La vie chrétienne commence par la découverte du plus grand « don de Dieu » : le fait que nous sommes ses enfants. Jour après jour, il est à nos côtés et nous attend à chaque instant. Pour aimer le Seigneur « de tout notre cœur, de tout notre esprit et de toutes nos forces » (Mc 12, 33), nous ne devons pas nécessairement faire des choses qui sortent de l’ordinaire. Nous vivons en recevant ce don de Dieu lorsque nous nous rendons compte qu’il y a une grâce — un don divin — qui nous attend à chaque instant et dans chaque personne qui est à nos côtés. Là, au milieu des batailles de la vie ordinaire, nous pouvons atteindre la paix que nous désirons tant.

« Sainte Marie est la Reine de la paix : l’Église la prie sous ce vocable. C’est pourquoi, lorsque le trouble agite ton âme, ton milieu familial ou professionnel, ou encore la vie en société, les relations entre les peuples, ne cesse pas de l’acclamer sous ce titre : “Regina pacis, ora pro nobis !” — Reine de la paix, priez pour nous ! As-tu au moins essayé, quand la tranquillité vient à te manquer ?… — Tu seras surpris de son efficacité immédiate » [7]. La Sainte Vierge Marie n’a jamais laissé passer aucun des dons que Dieu lui offrait, et c’est pourquoi elle a pu le recevoir dans son propre sein : nous pouvons nous tourner vers elle pour nous ouvrir nous aussi à la paix que son Fils nous offre à chaque instant.

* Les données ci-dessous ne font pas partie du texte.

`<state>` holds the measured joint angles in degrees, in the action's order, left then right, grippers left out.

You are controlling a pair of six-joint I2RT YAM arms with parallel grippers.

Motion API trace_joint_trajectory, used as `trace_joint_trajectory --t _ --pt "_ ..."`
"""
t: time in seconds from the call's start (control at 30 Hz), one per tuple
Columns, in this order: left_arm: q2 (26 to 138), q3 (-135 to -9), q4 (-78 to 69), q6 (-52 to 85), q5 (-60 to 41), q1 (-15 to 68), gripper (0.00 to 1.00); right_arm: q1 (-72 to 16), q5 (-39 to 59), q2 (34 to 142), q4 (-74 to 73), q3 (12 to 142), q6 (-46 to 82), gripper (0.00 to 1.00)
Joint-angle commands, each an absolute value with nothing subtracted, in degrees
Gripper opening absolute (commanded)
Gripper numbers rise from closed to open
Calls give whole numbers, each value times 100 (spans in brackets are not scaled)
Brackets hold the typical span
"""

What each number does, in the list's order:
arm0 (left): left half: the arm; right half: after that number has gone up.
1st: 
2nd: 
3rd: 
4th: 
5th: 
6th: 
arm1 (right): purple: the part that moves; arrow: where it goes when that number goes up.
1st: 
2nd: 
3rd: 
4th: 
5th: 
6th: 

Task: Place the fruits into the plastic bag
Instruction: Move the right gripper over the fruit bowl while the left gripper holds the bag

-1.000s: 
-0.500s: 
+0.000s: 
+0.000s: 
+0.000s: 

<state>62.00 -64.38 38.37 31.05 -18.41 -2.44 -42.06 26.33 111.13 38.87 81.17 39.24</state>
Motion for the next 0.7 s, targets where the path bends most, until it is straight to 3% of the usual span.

[1]. Missel romain, Hymne Exsultet, Veillée pascale.

[2]. Pape François, Homélie, 29 mars 2020.

[3]. Benoît XVI, Angélus, 6 janvier 2009.

[4]. Origène, Homélie 38, sur l’Évangile selon saint Luc, PG 13, 1896-1898.

[5]. Pape François, Audience générale, 30 avril 2016.

[6]. Saint Josémaria, Amis de Dieu, n° 35.

[7]. Saint Josémaria, Sillon, n° 874.